What didn’t come to mind first is that Venus is an entire planet with all sorts of complex systems and a relationship with the Sun and other things in the solar system, really everything in the Universe. Of course, I did know that Venus is not just a bright dot in the sky, but subconsciously, my mind first thinks “bright dot in the sky”, a very simple answer. For my normal life, the details of Venus never matter. All that matters to me about Venus is that it’s a pretty bright dot in the sky that I like to watch as I contemplate stuff.
If I were an astronomer researching Venus I may have answered differently. But Rubber Ducky still could have easily said, “Is that what it is?” That’s because Rubber Ducky is a blowhard, contrarian … hahaha … just kidding. That’s because our animal brains (not just human brains) abstracts very complicated stuff into salient points and remembers them – labels, categories, prejudices … When confronted with a situation in which we need to act quickly, it’s easier to process a few salient points than to consider every single detail. Animal brains, evolved in this system of competition, abstracts data to just the salient points. We wouldn’t be able to process knowledge of every single blade of grass and every rock under our feet as we chased down game in time to realize that’s a grizzly bear. The salient point is that it is solid and smooth enough for our legs to do its thing.
In the world of Big Data Analytics, we don’t perform analytics thinking about each individual sale or each heartbeat. Data is abstracted (using techniques such as Machine Learning) to salient points such as “sales of pho increase during colder weather” or these series of heartbeats is an erratic pattern associated with an impending heart attack. We abstract exabytes of raw data into a few megabytes of relatively few salient points, so that we can make fast decisions when that grizzly bear appears on our hike.
The difference between Big Data processing tons of elemental data into few salient points and animals abstracting countless photons in our eyes, molecules on our tongue, etc., is that we still store that elemental data in Hadoop clusters were we can re-abstract in case we missed something, but animals don’t store the raw information on every single photon and molecule.
The salient points in animal brains is something that lives only in there, artifacts of the past computing delusions of the future; it isn’t reality. Our energies are diffused in a tesseract of space-time (4-dimensional shape) which only exists in the wiring of our neurons. But by default we make decisions based on these salient points.
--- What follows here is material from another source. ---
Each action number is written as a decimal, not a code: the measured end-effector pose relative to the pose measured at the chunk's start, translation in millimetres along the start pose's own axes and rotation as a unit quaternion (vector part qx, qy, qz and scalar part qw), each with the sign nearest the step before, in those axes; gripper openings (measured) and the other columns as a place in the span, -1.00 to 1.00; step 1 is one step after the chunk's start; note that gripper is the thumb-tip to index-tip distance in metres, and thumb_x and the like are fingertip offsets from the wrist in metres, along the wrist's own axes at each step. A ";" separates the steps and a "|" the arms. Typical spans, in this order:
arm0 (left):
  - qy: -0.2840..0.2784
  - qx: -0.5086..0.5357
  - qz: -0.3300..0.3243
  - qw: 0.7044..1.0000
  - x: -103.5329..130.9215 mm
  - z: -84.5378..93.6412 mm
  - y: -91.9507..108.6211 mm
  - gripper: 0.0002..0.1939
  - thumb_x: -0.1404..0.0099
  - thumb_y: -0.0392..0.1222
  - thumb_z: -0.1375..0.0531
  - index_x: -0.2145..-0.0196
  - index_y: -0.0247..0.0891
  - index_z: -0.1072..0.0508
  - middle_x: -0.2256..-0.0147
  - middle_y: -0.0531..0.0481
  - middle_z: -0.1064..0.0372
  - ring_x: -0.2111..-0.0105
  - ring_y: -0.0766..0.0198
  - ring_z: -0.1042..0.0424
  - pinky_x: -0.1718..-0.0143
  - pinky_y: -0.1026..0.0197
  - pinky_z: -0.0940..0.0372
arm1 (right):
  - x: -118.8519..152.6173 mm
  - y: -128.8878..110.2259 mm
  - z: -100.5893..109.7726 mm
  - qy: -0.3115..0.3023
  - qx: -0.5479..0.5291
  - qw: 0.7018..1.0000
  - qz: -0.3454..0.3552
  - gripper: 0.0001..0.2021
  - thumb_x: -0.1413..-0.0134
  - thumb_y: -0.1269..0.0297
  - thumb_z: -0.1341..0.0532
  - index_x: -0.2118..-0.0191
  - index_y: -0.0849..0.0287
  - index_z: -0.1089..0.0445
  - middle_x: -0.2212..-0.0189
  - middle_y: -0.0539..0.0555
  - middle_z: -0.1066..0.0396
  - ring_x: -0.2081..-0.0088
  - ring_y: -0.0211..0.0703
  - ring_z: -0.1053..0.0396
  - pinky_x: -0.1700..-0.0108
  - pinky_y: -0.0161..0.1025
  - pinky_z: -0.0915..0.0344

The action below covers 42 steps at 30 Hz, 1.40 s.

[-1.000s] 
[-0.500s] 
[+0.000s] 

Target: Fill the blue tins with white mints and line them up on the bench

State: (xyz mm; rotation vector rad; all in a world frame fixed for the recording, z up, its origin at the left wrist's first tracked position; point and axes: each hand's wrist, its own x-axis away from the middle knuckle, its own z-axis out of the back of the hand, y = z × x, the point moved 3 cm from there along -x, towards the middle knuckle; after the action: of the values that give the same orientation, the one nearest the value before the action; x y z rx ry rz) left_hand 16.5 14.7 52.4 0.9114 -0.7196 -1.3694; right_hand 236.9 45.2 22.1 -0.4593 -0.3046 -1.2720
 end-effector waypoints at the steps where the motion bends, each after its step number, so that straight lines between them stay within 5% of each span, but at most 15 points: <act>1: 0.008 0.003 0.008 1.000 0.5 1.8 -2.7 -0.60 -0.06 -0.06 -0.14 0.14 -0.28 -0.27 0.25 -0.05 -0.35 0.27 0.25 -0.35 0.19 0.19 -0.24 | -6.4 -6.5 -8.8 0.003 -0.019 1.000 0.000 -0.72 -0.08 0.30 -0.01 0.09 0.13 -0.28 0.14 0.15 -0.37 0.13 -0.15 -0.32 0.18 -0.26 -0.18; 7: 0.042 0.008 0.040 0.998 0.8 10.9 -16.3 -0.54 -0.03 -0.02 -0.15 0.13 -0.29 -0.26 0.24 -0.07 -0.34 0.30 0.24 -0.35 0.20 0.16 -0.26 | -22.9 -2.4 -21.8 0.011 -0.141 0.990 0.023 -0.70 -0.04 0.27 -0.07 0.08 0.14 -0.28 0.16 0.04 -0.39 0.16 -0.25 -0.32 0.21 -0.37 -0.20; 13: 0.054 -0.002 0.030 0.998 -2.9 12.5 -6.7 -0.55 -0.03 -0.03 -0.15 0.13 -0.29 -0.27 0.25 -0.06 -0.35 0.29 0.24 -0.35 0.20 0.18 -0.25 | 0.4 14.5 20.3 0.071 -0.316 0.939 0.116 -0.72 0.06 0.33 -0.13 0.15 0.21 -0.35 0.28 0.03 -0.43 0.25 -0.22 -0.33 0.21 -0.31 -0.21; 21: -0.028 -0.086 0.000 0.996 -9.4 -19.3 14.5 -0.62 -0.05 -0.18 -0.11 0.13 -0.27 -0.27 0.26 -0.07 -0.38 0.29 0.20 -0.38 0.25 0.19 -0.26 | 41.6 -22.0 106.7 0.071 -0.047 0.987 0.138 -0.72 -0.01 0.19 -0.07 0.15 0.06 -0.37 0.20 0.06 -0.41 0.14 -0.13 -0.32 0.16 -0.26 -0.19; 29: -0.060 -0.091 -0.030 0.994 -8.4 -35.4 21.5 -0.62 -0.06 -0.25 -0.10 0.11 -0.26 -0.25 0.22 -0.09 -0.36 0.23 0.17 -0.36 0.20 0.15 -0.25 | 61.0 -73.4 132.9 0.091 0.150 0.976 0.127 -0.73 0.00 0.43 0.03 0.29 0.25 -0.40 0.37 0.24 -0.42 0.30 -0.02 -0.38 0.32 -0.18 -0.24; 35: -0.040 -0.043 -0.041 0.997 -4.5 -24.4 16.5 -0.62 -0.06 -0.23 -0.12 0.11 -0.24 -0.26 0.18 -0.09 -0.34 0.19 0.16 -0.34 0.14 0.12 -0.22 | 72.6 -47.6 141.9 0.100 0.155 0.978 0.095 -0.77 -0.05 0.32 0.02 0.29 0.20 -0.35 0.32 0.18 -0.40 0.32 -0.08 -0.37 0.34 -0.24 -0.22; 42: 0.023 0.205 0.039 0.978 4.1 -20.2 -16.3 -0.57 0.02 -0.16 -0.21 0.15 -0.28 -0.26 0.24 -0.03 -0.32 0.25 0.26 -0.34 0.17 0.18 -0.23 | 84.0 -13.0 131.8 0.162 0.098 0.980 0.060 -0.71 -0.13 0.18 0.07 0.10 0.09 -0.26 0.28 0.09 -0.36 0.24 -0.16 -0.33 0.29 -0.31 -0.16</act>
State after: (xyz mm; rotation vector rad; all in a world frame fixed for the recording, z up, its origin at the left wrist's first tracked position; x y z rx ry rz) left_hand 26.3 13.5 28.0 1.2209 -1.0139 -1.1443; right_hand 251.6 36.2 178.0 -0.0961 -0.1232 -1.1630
OK, OK … this post would take an entire book to fully explore. Rubber Ducky went on for three hours! The salient point of this lesson Rubber Ducky bestowed upon me is:
A big part of our angst is based on delusions of life that our brains reduced down to a few key points we use as shortcuts in our thinking. It takes effort to override these shortcuts, for example, a parent failing to remember her 30 year old son is no longer that little kid. If so many of the assumptions we subconsciously make in our decisions are inherently obsolete, our thoughts computed today are probably delusions. Therefore, if we’re constantly mindful of that, we can be comforted in knowing that our imagined angst most likely isn’t real, no matter how “real” it may seem.
Epilogue for Computer Folks: This lesson from Rubber Ducky is actually at the heart of better analytics as well as eliminating Dukkha. For most of the computer era, data structures are rigid, engineered once, even as the world around it changes, even over decades. Yes, programs and data structures are modified, but in very painful, Frankenstein manners. Mostly, more effort is made to keep the world in the same shape than to modify the software applications – “Oh, that’s not the way we do things here.” But the move from the “relational databases” of today with their 3rd normal forms to graph databases as the foundation of data enables the “fuzziness” of “things” in the world to the forefront.